The Middle East and North Africa are among the most water-stressed regions on the entire planet. Water availability — or lack thereof — has shaped societies here in profound ways for thousands of years. Today water access remains an existential issue for many countries across this semi-arid and arid region, especially as they navigate the new uncertainties of a changing climate.
What looms largest in the minds of water resource managers is a chronic threat: drought. As an already parched region with relatively low water storage capacity, even modest downturns in water availability can result in outright water scarcity, meaning there is insufficient water physically available to meet the needs of the human population and the economy. More frequent and severe droughts associated with climate change are expected to intensify stress on all aspects of economic activity and daily life in the coming years and decades, even threatening food insecurity and social unrest in cases of extreme drought.

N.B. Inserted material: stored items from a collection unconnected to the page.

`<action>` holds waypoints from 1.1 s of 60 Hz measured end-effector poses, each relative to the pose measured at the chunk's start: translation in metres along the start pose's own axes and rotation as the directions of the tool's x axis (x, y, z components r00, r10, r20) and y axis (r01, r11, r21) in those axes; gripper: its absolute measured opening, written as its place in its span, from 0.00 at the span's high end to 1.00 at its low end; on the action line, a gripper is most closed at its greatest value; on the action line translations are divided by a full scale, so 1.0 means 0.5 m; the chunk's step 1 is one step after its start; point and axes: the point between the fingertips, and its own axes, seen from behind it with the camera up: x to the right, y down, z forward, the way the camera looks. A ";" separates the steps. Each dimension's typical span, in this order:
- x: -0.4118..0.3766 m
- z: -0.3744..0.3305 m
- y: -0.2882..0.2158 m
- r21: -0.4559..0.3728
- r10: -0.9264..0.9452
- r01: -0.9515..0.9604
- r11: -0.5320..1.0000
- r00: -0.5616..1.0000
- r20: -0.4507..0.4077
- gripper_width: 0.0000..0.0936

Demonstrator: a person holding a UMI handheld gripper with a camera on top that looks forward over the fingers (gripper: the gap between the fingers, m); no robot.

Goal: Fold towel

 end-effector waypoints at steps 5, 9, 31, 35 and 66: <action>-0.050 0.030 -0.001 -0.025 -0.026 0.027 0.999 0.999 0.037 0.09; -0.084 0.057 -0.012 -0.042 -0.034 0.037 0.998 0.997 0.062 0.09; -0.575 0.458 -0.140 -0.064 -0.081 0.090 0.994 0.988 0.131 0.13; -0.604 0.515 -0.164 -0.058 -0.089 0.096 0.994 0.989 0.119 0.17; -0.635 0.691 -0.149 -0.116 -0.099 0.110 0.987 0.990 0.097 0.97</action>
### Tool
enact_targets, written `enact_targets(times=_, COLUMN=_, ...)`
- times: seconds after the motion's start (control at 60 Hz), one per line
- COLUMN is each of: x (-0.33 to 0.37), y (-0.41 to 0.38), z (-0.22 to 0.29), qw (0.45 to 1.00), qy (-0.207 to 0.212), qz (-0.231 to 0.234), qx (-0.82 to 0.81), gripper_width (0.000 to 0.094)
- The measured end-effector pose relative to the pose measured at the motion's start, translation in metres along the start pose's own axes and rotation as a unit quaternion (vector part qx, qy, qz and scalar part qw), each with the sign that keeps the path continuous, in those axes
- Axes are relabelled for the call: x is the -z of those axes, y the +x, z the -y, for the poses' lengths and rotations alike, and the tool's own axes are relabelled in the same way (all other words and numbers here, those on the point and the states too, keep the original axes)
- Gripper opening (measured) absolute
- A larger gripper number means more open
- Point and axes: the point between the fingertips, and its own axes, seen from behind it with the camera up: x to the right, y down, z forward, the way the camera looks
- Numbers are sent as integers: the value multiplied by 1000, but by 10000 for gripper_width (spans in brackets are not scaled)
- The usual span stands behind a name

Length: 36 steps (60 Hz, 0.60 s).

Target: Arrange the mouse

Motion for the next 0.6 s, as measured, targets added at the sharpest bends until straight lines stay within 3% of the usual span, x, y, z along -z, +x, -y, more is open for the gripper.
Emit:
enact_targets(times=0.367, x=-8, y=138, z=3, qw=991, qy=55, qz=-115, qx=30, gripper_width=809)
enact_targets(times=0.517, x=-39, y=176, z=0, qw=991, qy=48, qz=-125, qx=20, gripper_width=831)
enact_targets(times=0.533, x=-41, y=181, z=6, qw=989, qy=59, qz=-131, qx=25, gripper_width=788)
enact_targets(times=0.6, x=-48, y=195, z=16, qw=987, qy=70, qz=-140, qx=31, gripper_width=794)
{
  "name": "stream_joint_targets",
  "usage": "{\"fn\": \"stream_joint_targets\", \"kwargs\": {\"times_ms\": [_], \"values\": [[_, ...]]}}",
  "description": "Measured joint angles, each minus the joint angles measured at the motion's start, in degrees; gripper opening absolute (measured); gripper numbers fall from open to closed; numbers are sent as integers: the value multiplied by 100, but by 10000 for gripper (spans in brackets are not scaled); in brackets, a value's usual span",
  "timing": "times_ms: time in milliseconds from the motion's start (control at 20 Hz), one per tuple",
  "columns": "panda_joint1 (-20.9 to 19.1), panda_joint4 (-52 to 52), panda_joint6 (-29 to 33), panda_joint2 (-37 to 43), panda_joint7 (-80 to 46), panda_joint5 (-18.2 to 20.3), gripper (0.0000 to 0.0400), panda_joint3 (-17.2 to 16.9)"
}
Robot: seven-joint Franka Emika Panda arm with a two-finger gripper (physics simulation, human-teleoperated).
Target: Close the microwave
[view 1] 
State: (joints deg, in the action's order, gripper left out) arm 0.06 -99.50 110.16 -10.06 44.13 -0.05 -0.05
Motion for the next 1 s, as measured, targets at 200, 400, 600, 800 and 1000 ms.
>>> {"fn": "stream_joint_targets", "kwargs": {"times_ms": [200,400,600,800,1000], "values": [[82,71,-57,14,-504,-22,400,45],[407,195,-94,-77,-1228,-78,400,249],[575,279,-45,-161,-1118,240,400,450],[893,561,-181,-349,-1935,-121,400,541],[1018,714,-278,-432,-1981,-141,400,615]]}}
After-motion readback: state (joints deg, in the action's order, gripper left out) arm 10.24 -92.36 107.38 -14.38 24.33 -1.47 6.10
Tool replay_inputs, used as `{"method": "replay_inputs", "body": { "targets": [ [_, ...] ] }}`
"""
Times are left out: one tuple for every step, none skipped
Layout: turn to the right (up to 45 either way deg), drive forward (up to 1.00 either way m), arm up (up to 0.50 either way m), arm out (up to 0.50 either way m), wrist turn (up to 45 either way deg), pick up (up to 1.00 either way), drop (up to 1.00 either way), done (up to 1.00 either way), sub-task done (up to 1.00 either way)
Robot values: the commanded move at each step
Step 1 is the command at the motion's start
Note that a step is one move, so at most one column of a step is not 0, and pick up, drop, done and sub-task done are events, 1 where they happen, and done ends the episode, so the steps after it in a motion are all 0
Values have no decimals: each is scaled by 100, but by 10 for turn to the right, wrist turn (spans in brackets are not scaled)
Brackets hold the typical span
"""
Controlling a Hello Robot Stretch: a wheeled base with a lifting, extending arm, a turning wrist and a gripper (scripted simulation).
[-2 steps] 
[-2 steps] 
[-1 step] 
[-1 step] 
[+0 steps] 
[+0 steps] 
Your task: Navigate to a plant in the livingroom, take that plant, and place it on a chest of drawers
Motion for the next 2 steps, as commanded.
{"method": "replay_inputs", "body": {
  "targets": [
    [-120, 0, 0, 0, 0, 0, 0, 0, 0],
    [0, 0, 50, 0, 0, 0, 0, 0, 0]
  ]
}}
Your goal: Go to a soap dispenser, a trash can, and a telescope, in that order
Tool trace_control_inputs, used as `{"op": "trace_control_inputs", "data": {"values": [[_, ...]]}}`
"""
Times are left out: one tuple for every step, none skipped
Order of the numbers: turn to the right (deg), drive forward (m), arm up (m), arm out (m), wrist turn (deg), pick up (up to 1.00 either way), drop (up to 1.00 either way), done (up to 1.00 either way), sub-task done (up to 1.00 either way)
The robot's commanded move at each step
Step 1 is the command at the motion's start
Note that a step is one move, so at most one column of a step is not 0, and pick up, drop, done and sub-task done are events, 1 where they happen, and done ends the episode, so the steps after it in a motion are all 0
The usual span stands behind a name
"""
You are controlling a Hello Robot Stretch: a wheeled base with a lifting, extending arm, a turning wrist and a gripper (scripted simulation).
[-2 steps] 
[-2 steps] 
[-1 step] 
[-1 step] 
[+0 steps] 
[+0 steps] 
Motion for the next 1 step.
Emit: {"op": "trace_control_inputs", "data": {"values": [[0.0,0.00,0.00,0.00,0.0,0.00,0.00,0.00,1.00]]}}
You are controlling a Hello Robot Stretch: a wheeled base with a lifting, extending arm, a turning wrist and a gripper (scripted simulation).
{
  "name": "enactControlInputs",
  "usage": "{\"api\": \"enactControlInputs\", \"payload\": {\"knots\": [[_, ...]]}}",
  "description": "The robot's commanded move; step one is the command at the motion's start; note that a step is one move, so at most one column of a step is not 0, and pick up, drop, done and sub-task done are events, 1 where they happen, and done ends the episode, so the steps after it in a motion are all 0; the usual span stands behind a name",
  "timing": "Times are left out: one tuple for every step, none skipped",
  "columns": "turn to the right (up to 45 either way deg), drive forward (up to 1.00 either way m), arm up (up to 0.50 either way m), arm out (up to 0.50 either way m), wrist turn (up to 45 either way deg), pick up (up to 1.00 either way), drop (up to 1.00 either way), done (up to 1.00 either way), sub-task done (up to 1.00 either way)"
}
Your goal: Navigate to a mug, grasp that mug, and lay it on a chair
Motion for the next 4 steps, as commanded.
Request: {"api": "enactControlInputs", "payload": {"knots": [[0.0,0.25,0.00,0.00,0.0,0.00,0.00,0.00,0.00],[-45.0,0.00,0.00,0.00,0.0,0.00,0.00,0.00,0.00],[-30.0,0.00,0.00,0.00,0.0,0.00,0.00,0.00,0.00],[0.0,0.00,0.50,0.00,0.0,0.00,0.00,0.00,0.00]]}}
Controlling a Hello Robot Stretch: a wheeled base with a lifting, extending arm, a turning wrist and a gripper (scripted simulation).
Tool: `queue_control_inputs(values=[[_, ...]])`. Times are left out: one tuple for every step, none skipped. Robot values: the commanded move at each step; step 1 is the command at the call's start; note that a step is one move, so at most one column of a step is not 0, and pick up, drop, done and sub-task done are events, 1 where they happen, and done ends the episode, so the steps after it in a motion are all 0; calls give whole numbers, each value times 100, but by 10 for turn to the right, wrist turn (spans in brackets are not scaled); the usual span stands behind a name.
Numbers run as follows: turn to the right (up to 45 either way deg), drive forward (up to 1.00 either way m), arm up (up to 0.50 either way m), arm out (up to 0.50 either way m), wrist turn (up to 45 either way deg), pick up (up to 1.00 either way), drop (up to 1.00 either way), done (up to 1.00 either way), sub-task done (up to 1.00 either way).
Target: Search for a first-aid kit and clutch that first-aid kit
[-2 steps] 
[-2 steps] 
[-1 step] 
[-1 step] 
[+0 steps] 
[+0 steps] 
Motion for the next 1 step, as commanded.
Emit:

Despite the troublesome outlook, an innovative initiative launched in mid-2018 is increasing the capacity of several countries across the region to more effectively mitigate, manage, and even one day predict the next serious drought. With the support of USAID’s Middle East Bureau, the MENAdrought project is an ambitious collaboration pooling the resources and expertise of global leaders in the field of drought monitoring, forecasting, and management, including the International Water Management Institute (IWMI), NASA’s Goddard Space Flight Center, the National Drought Mitigation Center at the University of Nebraska-Lincoln, Johns Hopkins University, and others. Together, they are equipping water managers and engineers from Jordan, Lebanon, and Morocco with the training, data, tools, and planning skills needed to better respond to and endure the next major drought.